Dataset excerpts:
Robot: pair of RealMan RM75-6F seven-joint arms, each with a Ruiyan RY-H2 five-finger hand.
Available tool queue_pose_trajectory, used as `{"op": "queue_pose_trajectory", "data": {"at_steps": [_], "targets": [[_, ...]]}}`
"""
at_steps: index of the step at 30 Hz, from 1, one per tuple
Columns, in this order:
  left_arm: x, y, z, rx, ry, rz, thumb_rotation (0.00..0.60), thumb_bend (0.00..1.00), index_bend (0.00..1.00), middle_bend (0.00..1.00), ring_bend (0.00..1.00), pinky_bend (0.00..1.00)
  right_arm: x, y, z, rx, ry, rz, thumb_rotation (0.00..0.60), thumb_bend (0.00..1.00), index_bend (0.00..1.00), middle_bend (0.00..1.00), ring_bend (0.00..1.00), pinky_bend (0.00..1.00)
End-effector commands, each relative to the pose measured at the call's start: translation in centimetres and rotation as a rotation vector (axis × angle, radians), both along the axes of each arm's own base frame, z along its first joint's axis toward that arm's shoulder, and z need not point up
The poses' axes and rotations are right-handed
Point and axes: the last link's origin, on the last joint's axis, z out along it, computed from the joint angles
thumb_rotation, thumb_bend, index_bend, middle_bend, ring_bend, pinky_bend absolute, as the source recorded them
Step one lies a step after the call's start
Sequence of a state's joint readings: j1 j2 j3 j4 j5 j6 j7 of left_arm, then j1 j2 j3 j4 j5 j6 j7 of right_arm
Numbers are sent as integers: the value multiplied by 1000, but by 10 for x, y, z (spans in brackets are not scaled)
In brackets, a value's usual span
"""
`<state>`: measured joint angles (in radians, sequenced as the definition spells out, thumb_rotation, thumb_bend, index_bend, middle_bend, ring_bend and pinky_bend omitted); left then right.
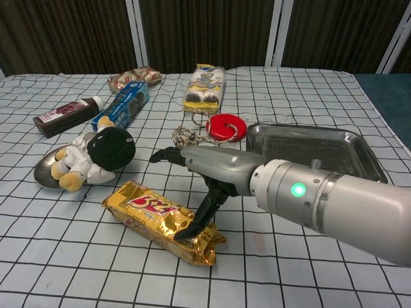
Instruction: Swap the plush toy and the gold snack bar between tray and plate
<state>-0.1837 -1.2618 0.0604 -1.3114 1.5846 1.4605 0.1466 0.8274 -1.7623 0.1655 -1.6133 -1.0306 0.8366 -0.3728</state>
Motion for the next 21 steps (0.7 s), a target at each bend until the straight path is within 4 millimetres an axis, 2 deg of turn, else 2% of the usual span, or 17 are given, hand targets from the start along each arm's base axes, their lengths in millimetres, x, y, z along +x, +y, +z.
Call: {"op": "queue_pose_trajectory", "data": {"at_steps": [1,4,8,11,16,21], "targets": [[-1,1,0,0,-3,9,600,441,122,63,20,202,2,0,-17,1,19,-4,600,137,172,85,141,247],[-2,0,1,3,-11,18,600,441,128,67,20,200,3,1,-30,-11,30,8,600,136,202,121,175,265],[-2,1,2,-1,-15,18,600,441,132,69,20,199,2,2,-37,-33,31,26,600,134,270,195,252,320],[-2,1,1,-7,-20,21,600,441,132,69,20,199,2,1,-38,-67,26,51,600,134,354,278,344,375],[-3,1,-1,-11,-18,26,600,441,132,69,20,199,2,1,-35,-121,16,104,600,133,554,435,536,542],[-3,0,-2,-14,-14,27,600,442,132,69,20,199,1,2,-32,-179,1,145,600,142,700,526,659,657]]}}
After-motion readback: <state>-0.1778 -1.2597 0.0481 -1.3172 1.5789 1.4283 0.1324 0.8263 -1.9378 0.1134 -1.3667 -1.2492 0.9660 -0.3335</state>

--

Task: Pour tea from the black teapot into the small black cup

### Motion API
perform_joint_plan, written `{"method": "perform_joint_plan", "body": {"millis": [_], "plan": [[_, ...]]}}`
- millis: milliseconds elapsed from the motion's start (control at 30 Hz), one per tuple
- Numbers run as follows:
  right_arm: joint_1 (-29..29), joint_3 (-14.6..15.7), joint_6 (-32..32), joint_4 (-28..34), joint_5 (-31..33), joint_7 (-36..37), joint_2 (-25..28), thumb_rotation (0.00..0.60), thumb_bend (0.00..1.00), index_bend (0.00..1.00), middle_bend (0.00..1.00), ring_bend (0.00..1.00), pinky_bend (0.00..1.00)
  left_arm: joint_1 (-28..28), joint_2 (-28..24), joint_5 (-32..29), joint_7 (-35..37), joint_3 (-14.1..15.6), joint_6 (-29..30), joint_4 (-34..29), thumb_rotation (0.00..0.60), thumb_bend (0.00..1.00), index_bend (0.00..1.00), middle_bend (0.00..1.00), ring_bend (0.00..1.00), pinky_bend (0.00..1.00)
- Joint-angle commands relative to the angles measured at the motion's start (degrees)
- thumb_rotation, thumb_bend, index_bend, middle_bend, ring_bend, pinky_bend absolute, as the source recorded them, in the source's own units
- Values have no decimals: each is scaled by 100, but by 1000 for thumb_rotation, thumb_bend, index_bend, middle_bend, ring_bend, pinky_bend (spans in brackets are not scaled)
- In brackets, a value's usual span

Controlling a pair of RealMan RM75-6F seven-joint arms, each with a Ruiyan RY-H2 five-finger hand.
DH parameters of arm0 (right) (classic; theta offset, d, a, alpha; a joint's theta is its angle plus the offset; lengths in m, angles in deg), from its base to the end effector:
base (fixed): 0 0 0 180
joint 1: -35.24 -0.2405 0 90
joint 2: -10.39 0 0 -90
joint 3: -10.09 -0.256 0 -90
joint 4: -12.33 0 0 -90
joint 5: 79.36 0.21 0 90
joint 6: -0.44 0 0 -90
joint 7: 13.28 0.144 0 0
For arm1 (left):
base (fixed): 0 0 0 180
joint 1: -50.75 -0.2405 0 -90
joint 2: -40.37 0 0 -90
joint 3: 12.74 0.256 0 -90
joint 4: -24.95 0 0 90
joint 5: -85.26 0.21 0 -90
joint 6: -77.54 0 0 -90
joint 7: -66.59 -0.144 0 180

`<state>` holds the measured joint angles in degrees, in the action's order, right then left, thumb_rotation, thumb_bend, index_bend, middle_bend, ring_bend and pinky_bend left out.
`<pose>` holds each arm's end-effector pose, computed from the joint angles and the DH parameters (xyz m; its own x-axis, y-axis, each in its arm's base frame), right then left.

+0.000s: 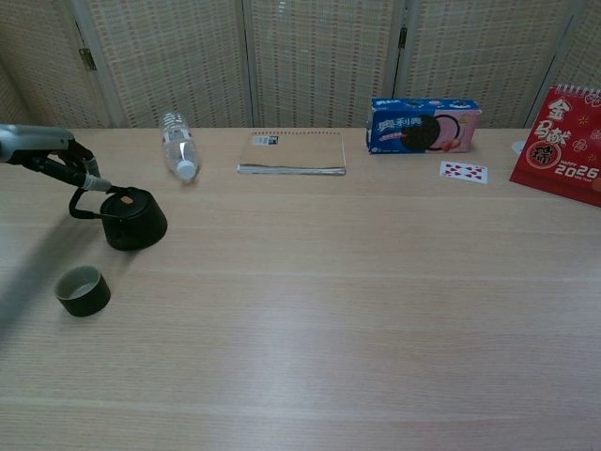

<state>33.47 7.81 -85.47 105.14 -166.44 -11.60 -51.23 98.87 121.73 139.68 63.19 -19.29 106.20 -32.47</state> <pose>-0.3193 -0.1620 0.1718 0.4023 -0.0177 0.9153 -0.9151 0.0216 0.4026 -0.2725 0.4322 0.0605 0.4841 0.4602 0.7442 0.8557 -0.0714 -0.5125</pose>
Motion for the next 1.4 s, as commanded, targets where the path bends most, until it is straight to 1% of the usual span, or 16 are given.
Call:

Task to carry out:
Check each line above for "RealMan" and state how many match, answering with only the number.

Output for this task:
2